In 2009, there were violent riots in Xinjiang, when hundreds of locals took to the streets in Urumqi, burning and smashing vehicles. Dozens were killed in the unrest.

President Xi Jinping said police would "step up patrols and security controls over possible terrorist targets and prevent ripple effects" and promised to severely punish terrorists and spare no efforts in maintaining stability. A work panel led by public security minister Guo Shengkun has headed for Xinjiang to join the investigation, Xinhua said.

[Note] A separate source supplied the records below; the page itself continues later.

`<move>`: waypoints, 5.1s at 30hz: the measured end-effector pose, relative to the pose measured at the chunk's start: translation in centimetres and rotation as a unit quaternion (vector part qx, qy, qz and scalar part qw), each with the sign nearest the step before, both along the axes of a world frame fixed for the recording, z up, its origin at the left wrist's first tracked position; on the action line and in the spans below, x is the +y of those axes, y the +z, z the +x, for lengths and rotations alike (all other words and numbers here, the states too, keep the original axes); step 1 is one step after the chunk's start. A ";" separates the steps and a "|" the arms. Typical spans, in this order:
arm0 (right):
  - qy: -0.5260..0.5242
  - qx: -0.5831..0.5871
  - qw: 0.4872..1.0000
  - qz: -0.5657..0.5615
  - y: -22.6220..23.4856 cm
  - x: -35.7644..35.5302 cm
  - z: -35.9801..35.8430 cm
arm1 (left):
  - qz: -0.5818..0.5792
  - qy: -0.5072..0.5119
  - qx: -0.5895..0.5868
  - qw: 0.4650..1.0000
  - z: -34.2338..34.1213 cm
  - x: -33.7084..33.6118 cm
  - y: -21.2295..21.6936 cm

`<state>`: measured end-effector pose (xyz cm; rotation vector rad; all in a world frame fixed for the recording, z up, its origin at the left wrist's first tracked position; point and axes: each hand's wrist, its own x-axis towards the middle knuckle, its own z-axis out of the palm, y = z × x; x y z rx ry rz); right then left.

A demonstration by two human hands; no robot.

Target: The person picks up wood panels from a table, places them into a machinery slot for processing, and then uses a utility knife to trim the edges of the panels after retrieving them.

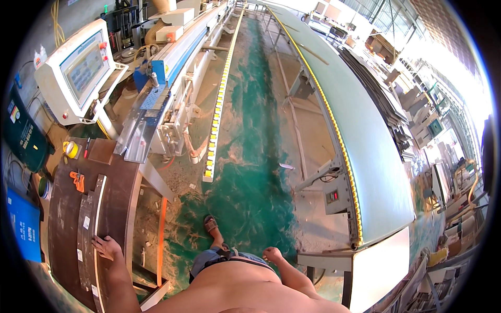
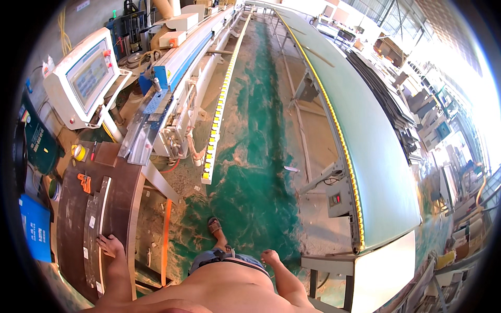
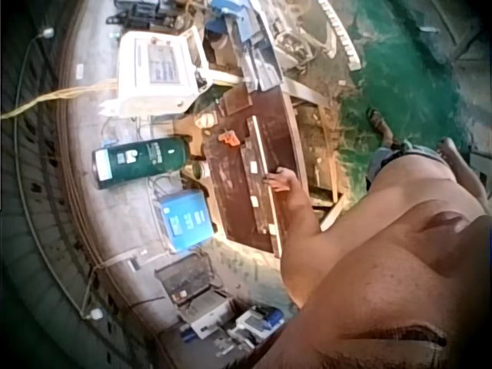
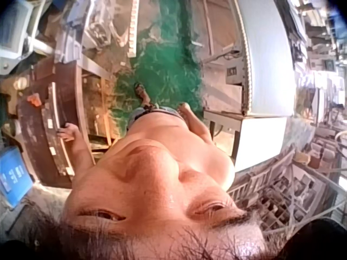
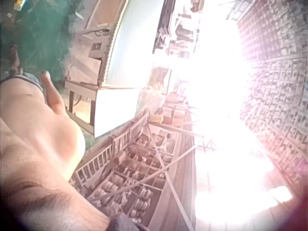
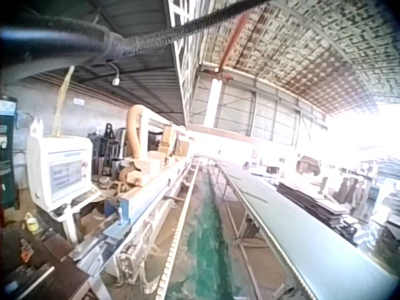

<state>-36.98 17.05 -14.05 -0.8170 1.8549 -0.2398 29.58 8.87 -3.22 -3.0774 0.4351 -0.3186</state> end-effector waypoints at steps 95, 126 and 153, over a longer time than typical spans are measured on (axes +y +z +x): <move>-0.814 -0.177 0.347 -0.430 13.7 5.7 -8.4 | 0.295 -0.877 0.377 -0.044 -85.4 -16.9 8.2; -0.933 0.000 0.341 0.115 17.3 2.1 0.7 | 0.008 -0.999 0.041 -0.006 -143.8 -30.1 -0.1; -0.975 0.114 0.124 -0.142 6.2 19.3 6.7 | 0.238 -0.697 0.247 -0.630 -100.7 23.1 -0.7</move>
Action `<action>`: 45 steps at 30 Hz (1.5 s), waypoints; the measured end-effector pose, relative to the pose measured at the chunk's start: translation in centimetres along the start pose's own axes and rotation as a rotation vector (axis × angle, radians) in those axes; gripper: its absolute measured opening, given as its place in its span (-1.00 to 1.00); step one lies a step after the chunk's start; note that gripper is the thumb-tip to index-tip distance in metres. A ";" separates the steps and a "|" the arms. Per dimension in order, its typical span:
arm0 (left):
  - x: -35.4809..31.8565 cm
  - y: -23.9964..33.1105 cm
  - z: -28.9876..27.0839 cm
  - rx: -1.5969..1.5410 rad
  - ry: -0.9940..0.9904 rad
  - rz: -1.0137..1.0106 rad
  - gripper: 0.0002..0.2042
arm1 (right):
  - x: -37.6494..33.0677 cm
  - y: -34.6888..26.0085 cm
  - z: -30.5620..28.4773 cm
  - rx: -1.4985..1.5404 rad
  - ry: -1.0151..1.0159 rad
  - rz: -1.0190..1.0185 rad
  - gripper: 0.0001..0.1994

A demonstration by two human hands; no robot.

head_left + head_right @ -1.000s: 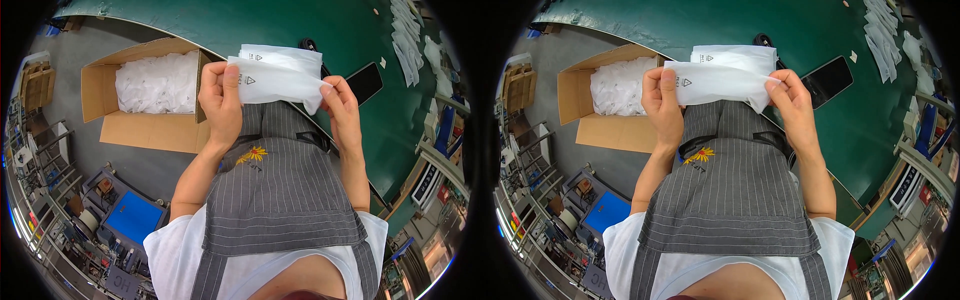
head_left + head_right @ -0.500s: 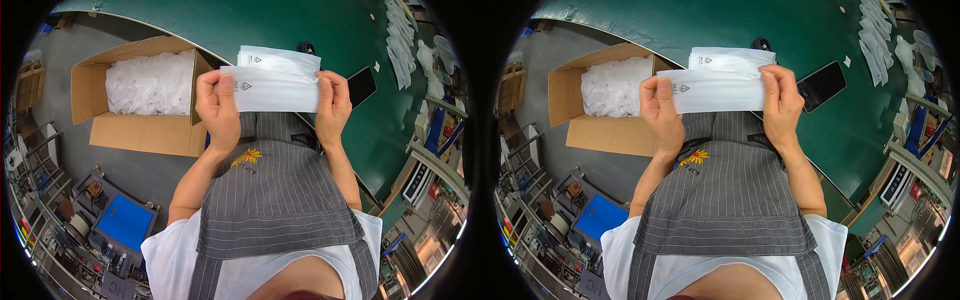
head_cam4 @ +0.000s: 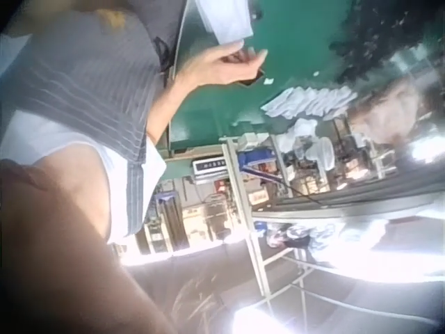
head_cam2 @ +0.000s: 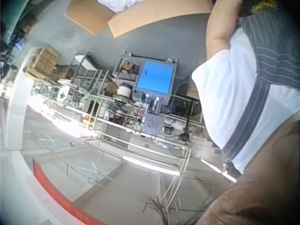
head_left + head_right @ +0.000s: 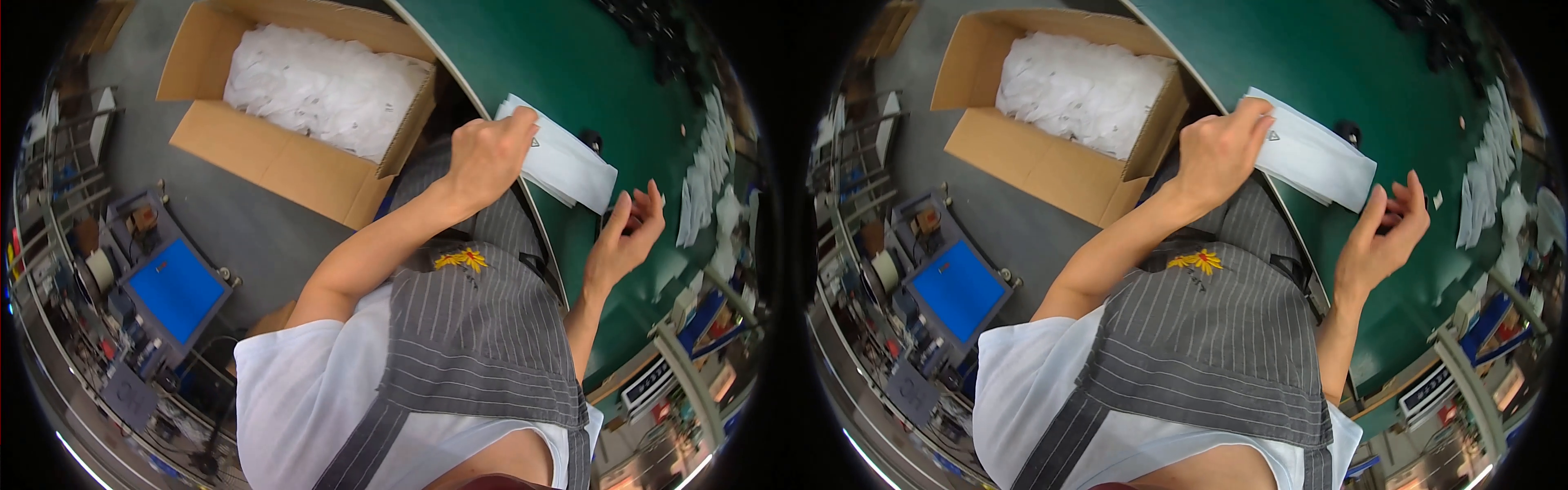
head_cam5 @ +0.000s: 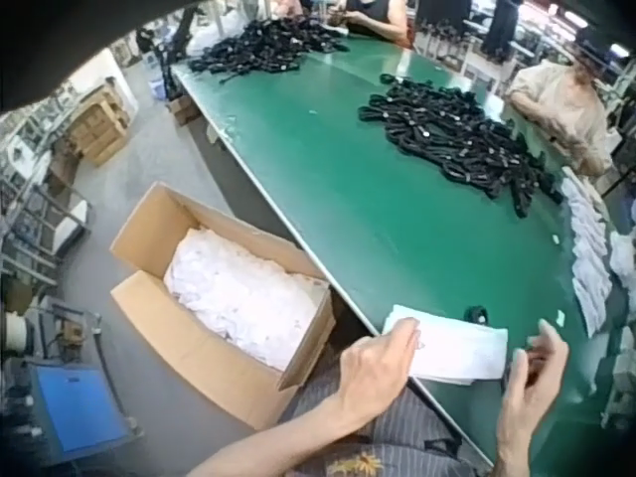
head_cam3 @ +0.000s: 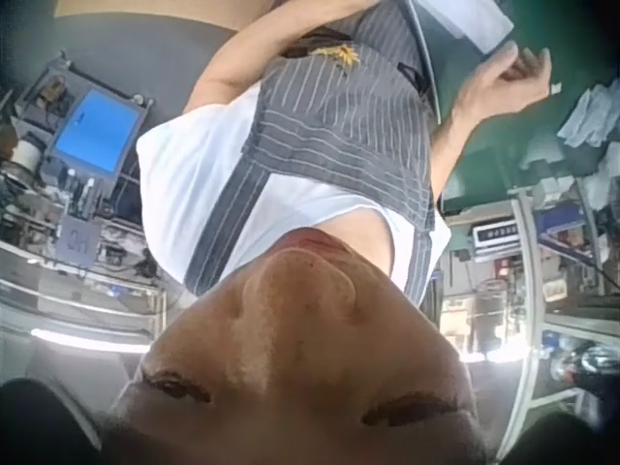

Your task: Packing black power cables into small white plastic bags at a factory workstation.

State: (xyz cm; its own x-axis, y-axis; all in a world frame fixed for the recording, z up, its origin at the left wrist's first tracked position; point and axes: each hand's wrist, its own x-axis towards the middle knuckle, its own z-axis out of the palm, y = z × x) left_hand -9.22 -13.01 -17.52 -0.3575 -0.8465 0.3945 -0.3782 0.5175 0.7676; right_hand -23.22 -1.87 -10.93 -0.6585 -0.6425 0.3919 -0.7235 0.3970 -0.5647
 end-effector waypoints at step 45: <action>-1.0 2.6 -8.1 -0.182 -0.344 0.530 -0.81 | 0.3 -2.3 1.9 1.103 -0.933 0.593 -0.79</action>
State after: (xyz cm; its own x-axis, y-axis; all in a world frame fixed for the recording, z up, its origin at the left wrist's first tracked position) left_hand -2.90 -11.85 -11.84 -0.7195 -0.3788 0.5821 0.0641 0.7983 0.5988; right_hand -21.29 -4.24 -10.90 -0.1251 -0.9046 -0.4074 0.3628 0.3405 -0.8674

Beijing blames the East Turkestan Islamic Movement for past violence in Xinjiang, saying it is China’s most potent security threat.

Uighur separatist The movement was founded by an Uighur separatist and listed as a terrorist organisation by the US State Department in 2002.

In recent weeks, China has stepped up a crackdown on Uighurs in the region, jailing dozens for spreading extremist propaganda and manufacturing arms. Foreign ministry spokesman Hong Lei said the attack was “anti-human, anti-society and anti-civilisation, and should be condemned in one voice by Chinese and the international community”.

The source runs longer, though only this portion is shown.